To return to the point, Jinnah's vision was close to Ataturk's vision; both lie in ruins now. Ataturk has been betrayed by Erdogan and the return of Islamism to Turkey, and the current defeat of the Army, not necessarily a secularist Army, but possibly one affiliated to a different strand of Islamism, one opposed to Erdogan. Jinnah was betrayed in very short order; the nascent state left him to die in a broken-down ambulance, and soon moved to the Basic Objects resolution, which betrayed all his hopes and aspirations for his nation, including his faith in a confederation once the bitterness was over, and to the renegade Maududi's persecution of the Ahmedis, which led to a sentence of death for several crimes, a sentence never executed.
As a staunch admirer of Jinnah, not a blind admirer, but one who sees his greatness and his vision with admiration, while saddened at the loss of his great mind to the greater cause of south Asian progress and development for a narrow purpose which today makes no sense whatsoever, I am also wholly contemptuous of these hedge scholars who seek to co-opt him and his charismatic memory for their own narrow purposes.

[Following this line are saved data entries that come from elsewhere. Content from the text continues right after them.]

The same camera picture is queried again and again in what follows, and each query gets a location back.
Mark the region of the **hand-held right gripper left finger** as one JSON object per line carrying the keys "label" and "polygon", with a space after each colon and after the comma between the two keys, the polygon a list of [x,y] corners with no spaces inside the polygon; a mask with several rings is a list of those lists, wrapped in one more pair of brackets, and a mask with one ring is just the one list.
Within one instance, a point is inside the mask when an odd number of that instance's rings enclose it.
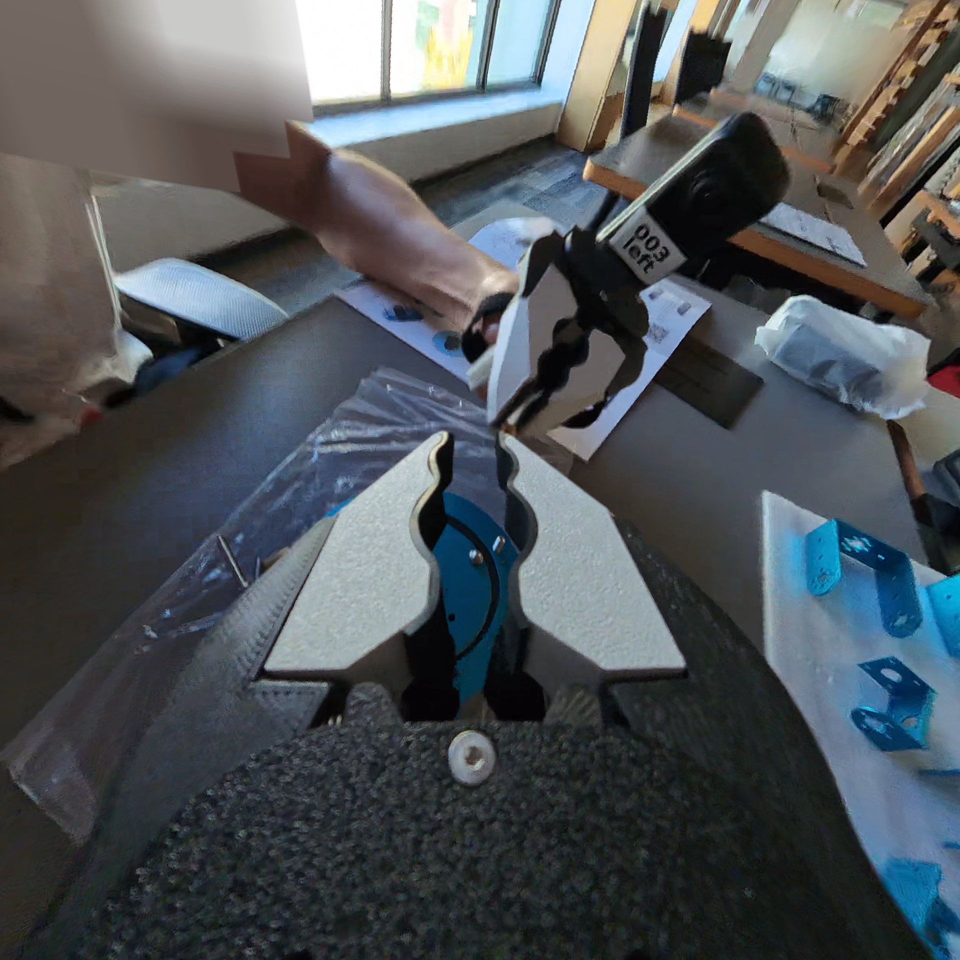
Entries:
{"label": "hand-held right gripper left finger", "polygon": [[376,683],[410,721],[455,718],[455,646],[435,547],[454,437],[438,431],[333,516],[263,663],[269,679]]}

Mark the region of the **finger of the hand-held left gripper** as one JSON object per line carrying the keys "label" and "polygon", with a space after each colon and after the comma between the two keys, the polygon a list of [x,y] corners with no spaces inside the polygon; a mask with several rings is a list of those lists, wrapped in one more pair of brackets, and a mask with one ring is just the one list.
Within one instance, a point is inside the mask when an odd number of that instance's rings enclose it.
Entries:
{"label": "finger of the hand-held left gripper", "polygon": [[547,258],[523,257],[522,285],[500,320],[486,381],[486,421],[498,427],[546,395],[548,354],[555,330],[573,320],[577,302],[570,282]]}
{"label": "finger of the hand-held left gripper", "polygon": [[604,332],[552,346],[537,364],[535,397],[523,410],[524,434],[592,425],[609,400],[638,379],[645,354],[642,338]]}

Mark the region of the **blue turntable bearing assembly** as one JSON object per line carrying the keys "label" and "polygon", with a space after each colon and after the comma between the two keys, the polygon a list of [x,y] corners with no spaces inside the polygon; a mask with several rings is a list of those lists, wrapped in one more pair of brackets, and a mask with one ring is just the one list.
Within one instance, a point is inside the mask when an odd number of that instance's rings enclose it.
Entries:
{"label": "blue turntable bearing assembly", "polygon": [[448,516],[435,547],[447,630],[457,662],[486,639],[499,601],[498,571],[478,534]]}

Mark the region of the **teal metal ring plate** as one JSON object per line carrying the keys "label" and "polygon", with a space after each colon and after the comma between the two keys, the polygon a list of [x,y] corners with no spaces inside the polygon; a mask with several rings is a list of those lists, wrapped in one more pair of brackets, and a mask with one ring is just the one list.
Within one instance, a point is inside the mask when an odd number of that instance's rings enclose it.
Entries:
{"label": "teal metal ring plate", "polygon": [[446,491],[442,503],[446,518],[461,520],[479,536],[495,564],[499,582],[498,606],[486,638],[467,658],[457,661],[454,654],[453,686],[459,694],[460,708],[464,709],[484,689],[495,643],[508,613],[511,572],[520,553],[498,522],[472,501]]}

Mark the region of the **person's left forearm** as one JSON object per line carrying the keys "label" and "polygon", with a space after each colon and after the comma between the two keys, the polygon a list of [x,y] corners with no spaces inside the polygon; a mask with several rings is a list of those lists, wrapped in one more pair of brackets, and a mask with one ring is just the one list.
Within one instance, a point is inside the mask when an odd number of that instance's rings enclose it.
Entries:
{"label": "person's left forearm", "polygon": [[312,235],[348,270],[466,329],[467,294],[509,270],[451,232],[402,178],[285,126],[288,156],[235,151],[242,198]]}

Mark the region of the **grey desk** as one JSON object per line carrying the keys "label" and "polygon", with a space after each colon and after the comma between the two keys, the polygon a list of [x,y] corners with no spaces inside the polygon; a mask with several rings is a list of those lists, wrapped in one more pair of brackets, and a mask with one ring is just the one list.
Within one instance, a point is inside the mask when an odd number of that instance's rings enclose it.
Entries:
{"label": "grey desk", "polygon": [[[653,385],[571,471],[756,643],[763,491],[928,559],[887,428],[770,366],[764,319],[718,297],[693,332],[764,380],[732,429]],[[2,746],[380,367],[467,397],[330,298],[2,472]]]}

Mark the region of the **person's left hand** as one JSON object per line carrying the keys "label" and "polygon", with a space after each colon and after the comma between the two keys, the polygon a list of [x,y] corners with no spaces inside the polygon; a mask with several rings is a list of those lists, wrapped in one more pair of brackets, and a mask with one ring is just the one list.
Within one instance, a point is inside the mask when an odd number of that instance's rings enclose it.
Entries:
{"label": "person's left hand", "polygon": [[498,340],[502,316],[519,289],[519,277],[511,270],[497,270],[482,277],[466,294],[465,329],[486,346]]}

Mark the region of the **assembly guide sheet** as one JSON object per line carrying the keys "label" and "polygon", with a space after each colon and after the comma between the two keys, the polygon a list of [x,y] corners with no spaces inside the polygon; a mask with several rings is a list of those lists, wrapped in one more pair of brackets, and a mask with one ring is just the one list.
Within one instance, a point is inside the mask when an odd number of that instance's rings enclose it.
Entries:
{"label": "assembly guide sheet", "polygon": [[[533,210],[502,202],[458,223],[453,230],[487,256],[514,268],[534,239],[558,226]],[[639,377],[618,392],[594,424],[579,429],[558,427],[550,433],[552,440],[584,462],[592,459],[690,330],[711,309],[708,300],[693,294],[675,278],[654,284],[640,296],[647,308],[649,329]],[[470,383],[460,335],[446,318],[425,316],[413,301],[376,282],[357,281],[337,297],[463,384]]]}

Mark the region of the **black perforated metal plate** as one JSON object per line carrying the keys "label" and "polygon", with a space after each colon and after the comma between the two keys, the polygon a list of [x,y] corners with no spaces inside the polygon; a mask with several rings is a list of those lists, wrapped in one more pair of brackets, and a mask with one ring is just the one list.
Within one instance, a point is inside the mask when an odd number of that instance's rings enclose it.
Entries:
{"label": "black perforated metal plate", "polygon": [[759,375],[693,338],[677,346],[654,383],[726,430],[737,425],[764,386]]}

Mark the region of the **clear plastic bag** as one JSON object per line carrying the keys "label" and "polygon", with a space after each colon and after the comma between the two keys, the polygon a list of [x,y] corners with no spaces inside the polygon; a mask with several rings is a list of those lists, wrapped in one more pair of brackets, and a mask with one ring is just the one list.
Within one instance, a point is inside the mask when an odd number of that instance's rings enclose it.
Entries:
{"label": "clear plastic bag", "polygon": [[11,781],[78,847],[102,819],[119,768],[154,721],[177,676],[242,593],[219,545],[223,537],[252,583],[268,560],[359,496],[440,430],[455,438],[450,495],[471,502],[499,527],[506,498],[496,479],[492,436],[479,408],[449,390],[390,368],[364,377],[259,486],[203,537],[125,617],[109,614],[89,654],[54,654],[77,642],[70,615],[53,638],[6,627],[3,639],[41,654],[32,678],[53,680],[12,734],[2,735]]}

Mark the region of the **wood edged grey table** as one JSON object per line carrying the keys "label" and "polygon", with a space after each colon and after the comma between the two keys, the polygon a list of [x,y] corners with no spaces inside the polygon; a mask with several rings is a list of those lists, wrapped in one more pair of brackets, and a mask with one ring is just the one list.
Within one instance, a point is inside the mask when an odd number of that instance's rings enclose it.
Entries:
{"label": "wood edged grey table", "polygon": [[[583,179],[632,201],[707,136],[709,129],[672,115],[645,126],[590,156]],[[856,188],[785,158],[790,184],[785,202],[842,227],[858,247],[863,266],[757,223],[735,235],[703,266],[701,282],[715,289],[735,274],[767,287],[810,294],[855,313],[872,305],[915,322],[931,306],[929,294],[907,271],[878,221],[855,200]]]}

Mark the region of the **wooden storage shelves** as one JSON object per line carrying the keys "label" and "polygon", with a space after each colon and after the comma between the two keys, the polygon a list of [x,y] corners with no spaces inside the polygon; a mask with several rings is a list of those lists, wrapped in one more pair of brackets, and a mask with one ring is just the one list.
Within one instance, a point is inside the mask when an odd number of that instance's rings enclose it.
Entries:
{"label": "wooden storage shelves", "polygon": [[921,195],[958,180],[959,3],[912,2],[894,25],[906,38],[847,112],[834,150],[834,174],[856,183],[882,229],[905,213],[930,219]]}

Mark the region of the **white foam tray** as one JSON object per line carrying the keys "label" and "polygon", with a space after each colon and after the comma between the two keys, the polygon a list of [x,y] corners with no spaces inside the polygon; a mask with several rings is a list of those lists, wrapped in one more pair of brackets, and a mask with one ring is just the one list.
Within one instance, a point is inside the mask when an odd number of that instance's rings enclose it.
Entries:
{"label": "white foam tray", "polygon": [[[948,577],[911,559],[922,622],[895,638],[882,626],[873,571],[861,564],[843,558],[834,590],[809,592],[804,538],[829,519],[770,491],[761,516],[766,659],[817,740],[882,884],[889,859],[935,862],[941,896],[958,913],[959,660],[943,645],[927,594]],[[858,706],[882,710],[887,702],[858,664],[891,656],[936,691],[928,750],[880,751],[850,719]]]}

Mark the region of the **white mesh chair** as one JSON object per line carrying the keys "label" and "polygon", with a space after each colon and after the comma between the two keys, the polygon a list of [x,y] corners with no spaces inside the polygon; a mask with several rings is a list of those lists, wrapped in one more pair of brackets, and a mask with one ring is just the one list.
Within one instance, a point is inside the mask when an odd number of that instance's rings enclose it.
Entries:
{"label": "white mesh chair", "polygon": [[195,262],[161,258],[113,275],[117,292],[230,341],[250,341],[290,315],[267,296]]}

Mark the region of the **blue short servo bracket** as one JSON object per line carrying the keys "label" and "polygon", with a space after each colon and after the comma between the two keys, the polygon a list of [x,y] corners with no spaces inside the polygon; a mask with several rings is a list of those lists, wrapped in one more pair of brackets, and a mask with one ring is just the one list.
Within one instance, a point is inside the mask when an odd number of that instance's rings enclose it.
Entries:
{"label": "blue short servo bracket", "polygon": [[884,753],[927,751],[936,691],[895,656],[858,663],[858,668],[887,694],[882,709],[858,705],[853,726]]}

A few days ago, a senior, sober, thoughtful member put up a book review on Churchill and the Muslim world; I forget the name. It was a brilliant review, by an obviously scholastically accomplished faculty member at LUMS, which might easily be described as IIM Lahore. I have already pointed out to a select few the harsh and dismissive terms in which that author deals with the illusions that our little shallow students have been hurling at us with the accompaniment of football fan vocabularies and barnyard imitations. Why @hellfire and @SarthakGanguly (whom I respect intellectually and socially as much as I detest his political alignment) bother to get into the drain to fight these battles I have yet to understand. I hope I never do.
yup.I dont think there is any commonality between Ataturk and Jinnah.
Ataturk was nationalist and secular. Know the danger of keeping Islam in politics.
While in totally reverse, Jinnah brought religion in politics and even demanded separate electorate. Sorry, but Jinnah supported the Two Nation Theory, and its a disgrace to call his vision close to Ataturk .
Dont you think? these guys were opportunist that even dumped there nationalism into gutter?
A man in 1904 write "Sare Jahan se accha hindustan humara", and after Tagore won the Nobel, suddenly he started to say we cant live with these black ugly people?
Jinnah wanted a state on haterness, and he got one.
You must be from "Jinnahs country",cause what you wrote was hate speech.